### Problem to solve:
Exact repetition is required: reproduce every line of the data.

### Given information:
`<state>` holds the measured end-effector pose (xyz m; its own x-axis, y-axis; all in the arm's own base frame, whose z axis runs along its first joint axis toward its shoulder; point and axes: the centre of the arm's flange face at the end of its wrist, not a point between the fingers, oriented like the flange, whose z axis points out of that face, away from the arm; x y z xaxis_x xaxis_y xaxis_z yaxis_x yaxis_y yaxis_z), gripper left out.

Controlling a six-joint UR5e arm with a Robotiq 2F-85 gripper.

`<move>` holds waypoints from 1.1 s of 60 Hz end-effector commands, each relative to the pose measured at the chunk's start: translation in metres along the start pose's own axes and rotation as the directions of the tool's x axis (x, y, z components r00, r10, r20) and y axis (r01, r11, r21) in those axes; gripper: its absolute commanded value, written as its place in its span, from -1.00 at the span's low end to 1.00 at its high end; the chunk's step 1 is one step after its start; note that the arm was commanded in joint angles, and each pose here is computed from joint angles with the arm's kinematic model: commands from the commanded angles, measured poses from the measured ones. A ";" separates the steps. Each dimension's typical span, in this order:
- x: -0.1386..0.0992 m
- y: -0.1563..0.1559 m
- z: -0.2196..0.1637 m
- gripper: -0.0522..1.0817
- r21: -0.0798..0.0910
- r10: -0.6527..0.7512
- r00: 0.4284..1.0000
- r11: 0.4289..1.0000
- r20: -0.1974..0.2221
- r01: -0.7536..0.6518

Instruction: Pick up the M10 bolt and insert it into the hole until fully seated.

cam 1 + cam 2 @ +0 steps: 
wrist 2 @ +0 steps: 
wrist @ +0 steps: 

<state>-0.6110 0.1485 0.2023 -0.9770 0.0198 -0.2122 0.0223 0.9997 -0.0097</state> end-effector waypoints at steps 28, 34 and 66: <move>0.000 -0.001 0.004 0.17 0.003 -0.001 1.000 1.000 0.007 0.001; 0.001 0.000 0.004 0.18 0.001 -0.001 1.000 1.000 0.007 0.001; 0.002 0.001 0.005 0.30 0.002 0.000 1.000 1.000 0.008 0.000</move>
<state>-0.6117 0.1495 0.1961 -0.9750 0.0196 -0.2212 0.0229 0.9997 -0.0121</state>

### Expected answer:
`<state>` holds the measured end-effector pose (xyz m; its own x-axis, y-axis; all in the arm's own base frame, whose z axis runs along its first joint axis toward its shoulder; point and axes: the centre of the arm's flange face at the end of its wrist, not a point between the fingers, oriented like the flange, whose z axis points out of that face, away from the arm; x y z xaxis_x xaxis_y xaxis_z yaxis_x yaxis_y yaxis_z), gripper left out.

Controlling a six-joint UR5e arm with a Robotiq 2F-85 gripper.

`<move>` holds waypoints from 1.1 s of 60 Hz end-effector commands, each relative to the pose measured at the chunk's start: translation in metres along the start pose's own axes and rotation as the directions of the tool's x axis (x, y, z components r00, r10, r20) and y axis (r01, r11, r21) in those axes; gripper: its absolute commanded value, written as its place in its span, from -1.00 at the span's low end to 1.00 at its high end; the chunk's step 1 is one step after its start; note that the arm was commanded in joint angles, and each pose here is computed from joint angles with the arm's kinematic model: commands from the commanded angles, measured poses from the measured ones. A ";" separates the steps. Each dimension's typical span, in this order:
- x: -0.1386..0.0992 m
- y: -0.1563..0.1559 m
- z: -0.2196..0.1637 m
- gripper: -0.0522..1.0817
- r21: -0.0798..0.0910
- r10: -0.6527..0.7512
- r00: 0.4284..1.0000
- r11: 0.4289..1.0000
- r20: -0.1974..0.2221
- r01: -0.7536..0.6518

Instruction: Pick up the M10 bolt and insert it into the hole until fully seated.

cam 1 + cam 2 @ +0 steps: 
wrist 2 @ +0 steps: 
wrist @ +0 steps: 

<state>-0.6110 0.1485 0.2023 -0.9770 0.0198 -0.2122 0.0223 0.9997 -0.0097</state> end-effector waypoints at steps 28, 34 and 66: <move>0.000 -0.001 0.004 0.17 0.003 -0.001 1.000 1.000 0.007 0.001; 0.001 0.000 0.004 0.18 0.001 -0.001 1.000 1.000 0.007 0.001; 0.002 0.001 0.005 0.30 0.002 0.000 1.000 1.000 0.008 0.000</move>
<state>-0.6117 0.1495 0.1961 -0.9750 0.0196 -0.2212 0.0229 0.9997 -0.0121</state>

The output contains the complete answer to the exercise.